Ho dato due occasioni al ristorante Marrakesh, una in un giorno feriale, una nel fine settimana. Mi spiace, il voto resta 5 e 1/2, ma perchè sono magnanima. L’ambientazione è carina, forse eccessiva ma è così che uno se la aspetta: tessuti damascati alle pareti, molto rosso, molto tessuto in doppio e triplo strato. Ma le mille e una notte, che per definizione richiamano opulenza e lusso orientale, finiscono qui.
Le porzioni sono – ad essere generosi – bilanciate, nel senso che sono fatte con il bilancino: 1 pezzo di carne, 3 ceci, 2 pezzi di carota, 2 di zucchina, 1/2 foglia di insalata. Il portavasetti con le salse contiene 3 salse, ognuna nella quantità di mezzo (mezzo) cucchiaino, tanto che perfino raccoglierle dal contenitore e trasferirle nel piatto comporta difficoltà da gioielliere.
Ho preso in 2 serate 5 piatti diversi. La sensazione è che in realtà nelle cucine venga cucinato un unico piatto, un pentolone di brodo dove ci sono carni varie, carote, zucchine e ceci. E che a seconda del piatto che si ordina si aggiunga un dettaglio: due olive, la semola del couscous, le patatine fritte del kebab. Tutto è bollito, scondito, dal sapore vago.
Dettaglio finale di non secondaria importanza: l’odore di marmittone carne e verdure impregna i vestiti dei commensali con un tipico afrore da mensa universitaria, e dovrete lavare tutto.
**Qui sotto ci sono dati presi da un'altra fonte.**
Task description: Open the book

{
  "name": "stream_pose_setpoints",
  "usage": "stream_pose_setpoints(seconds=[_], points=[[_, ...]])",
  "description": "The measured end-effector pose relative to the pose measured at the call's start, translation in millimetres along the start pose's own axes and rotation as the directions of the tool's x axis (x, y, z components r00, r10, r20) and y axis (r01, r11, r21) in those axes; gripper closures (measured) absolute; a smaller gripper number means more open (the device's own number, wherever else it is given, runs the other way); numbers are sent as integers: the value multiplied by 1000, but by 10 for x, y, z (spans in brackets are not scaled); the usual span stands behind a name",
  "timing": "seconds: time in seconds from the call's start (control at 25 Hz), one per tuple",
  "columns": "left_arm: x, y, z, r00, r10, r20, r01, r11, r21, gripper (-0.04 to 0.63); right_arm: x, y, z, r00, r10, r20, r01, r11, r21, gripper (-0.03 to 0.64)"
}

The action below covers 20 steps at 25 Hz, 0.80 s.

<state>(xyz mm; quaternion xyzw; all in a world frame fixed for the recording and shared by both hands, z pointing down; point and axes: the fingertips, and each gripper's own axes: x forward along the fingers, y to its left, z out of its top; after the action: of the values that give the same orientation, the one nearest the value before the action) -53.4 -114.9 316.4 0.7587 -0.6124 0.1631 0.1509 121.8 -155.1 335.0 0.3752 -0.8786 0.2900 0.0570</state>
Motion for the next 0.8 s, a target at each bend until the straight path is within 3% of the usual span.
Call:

Non ci siamo, ragazzi. Dove sono le spezie, gli aromi forti, i sapori decisi e piccanti della cucina nordafricana? E’ mai possibile che il kebab del mio amico Roberto sia più buono – e più ricco, soprattutto – di quello fatto da nativi? E se bollito deve essere (perchè alla fine magari sono io che ho una idea distorta della cucina marocchina) non se ne può avere in quantità umane, e fatto con qualità di carni migliore? Perchè poi alla fine la cena si paga, non esageratamente ma comunque troppo, per la delusione rispetto al sogno di Casablanca che avevo.